Develop A Solid Morning Routine
According to an article by Fast Company that studied the habits of highly productive people, those with a consistent morning routine found it easier to maintain some sense of productivity throughout the day. "Consistency and routine are helpful for starting the day in a proactive mode. While the tasks vary, productive people have found a set of activities and order that works for them."
Surround Yourself With Plants
According to an article on Wired.com, little changes as simple as surrounding yourself with plants have been proven to increase productivity by up to 15 percent. "Its worth investing in them because they add more to an office than a decorative touch," the article said. Like, life. I'm already feeling more upbeat just thinking about plants.

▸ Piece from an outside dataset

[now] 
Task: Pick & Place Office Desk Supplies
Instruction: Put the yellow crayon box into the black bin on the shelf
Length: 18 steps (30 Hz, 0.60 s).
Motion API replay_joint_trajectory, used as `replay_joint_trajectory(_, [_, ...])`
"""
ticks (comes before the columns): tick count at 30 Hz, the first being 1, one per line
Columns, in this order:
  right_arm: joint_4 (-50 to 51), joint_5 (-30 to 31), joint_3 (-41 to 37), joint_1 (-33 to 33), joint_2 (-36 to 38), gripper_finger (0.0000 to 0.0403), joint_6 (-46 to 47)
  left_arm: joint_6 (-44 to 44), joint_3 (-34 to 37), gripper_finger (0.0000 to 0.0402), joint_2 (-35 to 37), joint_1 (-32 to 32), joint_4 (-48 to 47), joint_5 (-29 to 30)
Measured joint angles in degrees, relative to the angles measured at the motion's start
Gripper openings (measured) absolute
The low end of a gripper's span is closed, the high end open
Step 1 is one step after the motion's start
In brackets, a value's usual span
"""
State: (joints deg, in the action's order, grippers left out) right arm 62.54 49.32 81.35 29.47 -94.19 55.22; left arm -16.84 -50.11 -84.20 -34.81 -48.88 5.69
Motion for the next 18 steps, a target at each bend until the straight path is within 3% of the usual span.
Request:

Get Outside As Often As You Can
According to BusinessInsider.com, "nature offers one of the most reliable boosts to your mental and physical well-being," both of which lead to more productivity. Whether it's a walk in the park, taking your exercise outdoors (weather permitting), or taking your lunch break outside, you'll find your productivity levels will likely increase with a higher dose of natural Vitamin D.
Just Do It
No, I'm not talking about the Nike slogan. I'm talking about just doing whatever you've been procrastinating on, or just saving for later. Of course we've all been guilty of procrastinating, but by making yourself stop procrastinating and just do what you need to do, you can save a lot of time and heartache. According to an article by Harvard Business Review: "We can look and feel busy, while artfully avoiding the tasks that really matter. And when we look at those rolling, long-untouched items at the bottom of our to-do list, we can’t help but feel a little disappointed in ourselves." The solution? "The reward for doing a pestering task needs to feel larger than the immediate pain of tackling it." In other words stop dwelling on it and just do it!
Maximize Your Commute
According to an article by Slate, "more than half of Americans spend at least 40 minutes in their round-trip commute; the national average is 50 minutes." That's a lot of time spent traveling to and from work each week — not to mention an incredible amount of time spent each year. While nobody loves to commute, one easy way to make this time feel a little less cumbersome is to spend it getting organized. "Public-transit commuters who can read documents the old-fashioned way should do themselves a favor and download Mendeley or Papers. Both organize your papers and make them searchable by author, year, journal, or topic. They also allow you to create tags and collections of papers, so you can find them more easily later, and sync with desktop apps," Slate wrote.